_Stored items:_
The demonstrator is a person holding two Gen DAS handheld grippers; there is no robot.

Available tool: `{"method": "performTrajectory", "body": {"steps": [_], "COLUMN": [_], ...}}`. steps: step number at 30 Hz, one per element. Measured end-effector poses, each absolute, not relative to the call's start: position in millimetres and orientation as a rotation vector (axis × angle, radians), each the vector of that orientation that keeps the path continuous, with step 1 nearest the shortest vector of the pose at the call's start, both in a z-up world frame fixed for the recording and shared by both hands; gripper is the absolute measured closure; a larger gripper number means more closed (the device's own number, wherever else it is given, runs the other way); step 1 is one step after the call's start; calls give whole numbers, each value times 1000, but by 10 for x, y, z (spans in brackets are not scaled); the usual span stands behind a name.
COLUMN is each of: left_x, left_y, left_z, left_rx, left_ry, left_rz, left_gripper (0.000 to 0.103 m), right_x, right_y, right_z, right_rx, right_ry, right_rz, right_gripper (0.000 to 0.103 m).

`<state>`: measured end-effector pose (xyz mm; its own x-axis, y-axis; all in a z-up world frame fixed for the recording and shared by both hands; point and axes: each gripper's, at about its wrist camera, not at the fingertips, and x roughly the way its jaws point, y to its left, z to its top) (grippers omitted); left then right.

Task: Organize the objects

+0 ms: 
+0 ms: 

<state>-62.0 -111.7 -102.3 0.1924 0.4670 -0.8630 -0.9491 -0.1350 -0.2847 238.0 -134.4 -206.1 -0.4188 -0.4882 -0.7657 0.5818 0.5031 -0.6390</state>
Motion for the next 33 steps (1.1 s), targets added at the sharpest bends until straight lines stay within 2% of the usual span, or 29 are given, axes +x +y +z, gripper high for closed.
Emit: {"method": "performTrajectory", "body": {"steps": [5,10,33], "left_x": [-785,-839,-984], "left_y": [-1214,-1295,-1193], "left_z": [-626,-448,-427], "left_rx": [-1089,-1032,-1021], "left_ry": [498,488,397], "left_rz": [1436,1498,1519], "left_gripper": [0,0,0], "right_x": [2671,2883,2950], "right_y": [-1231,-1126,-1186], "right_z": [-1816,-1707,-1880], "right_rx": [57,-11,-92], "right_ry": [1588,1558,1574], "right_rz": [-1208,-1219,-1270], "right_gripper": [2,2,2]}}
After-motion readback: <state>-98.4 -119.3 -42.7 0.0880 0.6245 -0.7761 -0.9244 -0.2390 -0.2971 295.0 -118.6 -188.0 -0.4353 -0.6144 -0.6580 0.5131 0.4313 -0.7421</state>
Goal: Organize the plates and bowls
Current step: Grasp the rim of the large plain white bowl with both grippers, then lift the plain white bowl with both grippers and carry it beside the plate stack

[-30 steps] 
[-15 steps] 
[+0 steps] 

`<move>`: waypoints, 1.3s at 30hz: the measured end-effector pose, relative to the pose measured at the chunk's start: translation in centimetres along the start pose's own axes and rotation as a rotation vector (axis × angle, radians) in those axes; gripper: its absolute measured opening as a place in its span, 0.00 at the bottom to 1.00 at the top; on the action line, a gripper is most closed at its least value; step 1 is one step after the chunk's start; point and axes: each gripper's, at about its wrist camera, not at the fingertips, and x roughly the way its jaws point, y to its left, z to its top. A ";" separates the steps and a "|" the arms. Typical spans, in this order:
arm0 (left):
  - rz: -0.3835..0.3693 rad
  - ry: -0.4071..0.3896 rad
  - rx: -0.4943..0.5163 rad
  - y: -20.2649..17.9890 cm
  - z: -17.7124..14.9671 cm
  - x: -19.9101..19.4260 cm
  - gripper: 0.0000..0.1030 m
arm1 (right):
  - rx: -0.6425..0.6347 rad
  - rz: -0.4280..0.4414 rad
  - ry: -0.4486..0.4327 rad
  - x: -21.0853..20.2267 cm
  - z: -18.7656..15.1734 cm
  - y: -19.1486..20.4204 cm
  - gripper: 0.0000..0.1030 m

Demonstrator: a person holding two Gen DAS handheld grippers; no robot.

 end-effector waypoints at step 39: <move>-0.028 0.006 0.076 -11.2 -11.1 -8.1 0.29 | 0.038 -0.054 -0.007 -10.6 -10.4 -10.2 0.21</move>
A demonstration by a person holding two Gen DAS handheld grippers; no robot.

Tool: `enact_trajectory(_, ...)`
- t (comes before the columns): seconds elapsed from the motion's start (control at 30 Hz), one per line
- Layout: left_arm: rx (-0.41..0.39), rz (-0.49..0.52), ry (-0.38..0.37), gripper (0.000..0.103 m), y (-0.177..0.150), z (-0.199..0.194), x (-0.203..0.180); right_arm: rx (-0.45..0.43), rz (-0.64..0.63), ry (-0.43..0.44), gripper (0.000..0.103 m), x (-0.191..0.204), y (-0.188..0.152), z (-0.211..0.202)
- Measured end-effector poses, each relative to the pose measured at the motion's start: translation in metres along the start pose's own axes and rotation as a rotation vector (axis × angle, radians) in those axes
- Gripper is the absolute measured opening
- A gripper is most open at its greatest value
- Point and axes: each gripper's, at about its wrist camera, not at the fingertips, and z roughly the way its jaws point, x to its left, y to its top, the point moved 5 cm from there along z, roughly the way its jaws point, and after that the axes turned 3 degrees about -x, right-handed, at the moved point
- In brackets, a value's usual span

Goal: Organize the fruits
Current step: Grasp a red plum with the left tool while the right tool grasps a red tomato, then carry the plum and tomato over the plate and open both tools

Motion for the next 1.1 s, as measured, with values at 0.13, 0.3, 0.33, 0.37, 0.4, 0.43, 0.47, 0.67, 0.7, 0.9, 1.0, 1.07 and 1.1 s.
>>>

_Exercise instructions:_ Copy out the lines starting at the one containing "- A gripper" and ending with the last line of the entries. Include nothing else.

_Response to this exercise:_
- A gripper is most open at its greatest value
- Point and axes: each gripper's, at about its wrist camera, not at the fingertips, and z roughly the way its jaws point, x to its left, y to its top, the point moved 5 cm from there along z, roughly the way its jaws point, and after that the axes turned 3 degrees about -x, right-handed, at the moved point
- In brackets, a value's usual span

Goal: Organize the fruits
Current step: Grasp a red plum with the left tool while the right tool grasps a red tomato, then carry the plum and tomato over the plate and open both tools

Motion for the next 1.1 s, as measured, with values at 0.13, 0.3, 0.33, 0.37, 0.4, 0.43, 0.47, 0.67, 0.7, 0.9, 1.0, 1.07 and 1.1 s.
>>>

The answer to this exercise has been fully stated.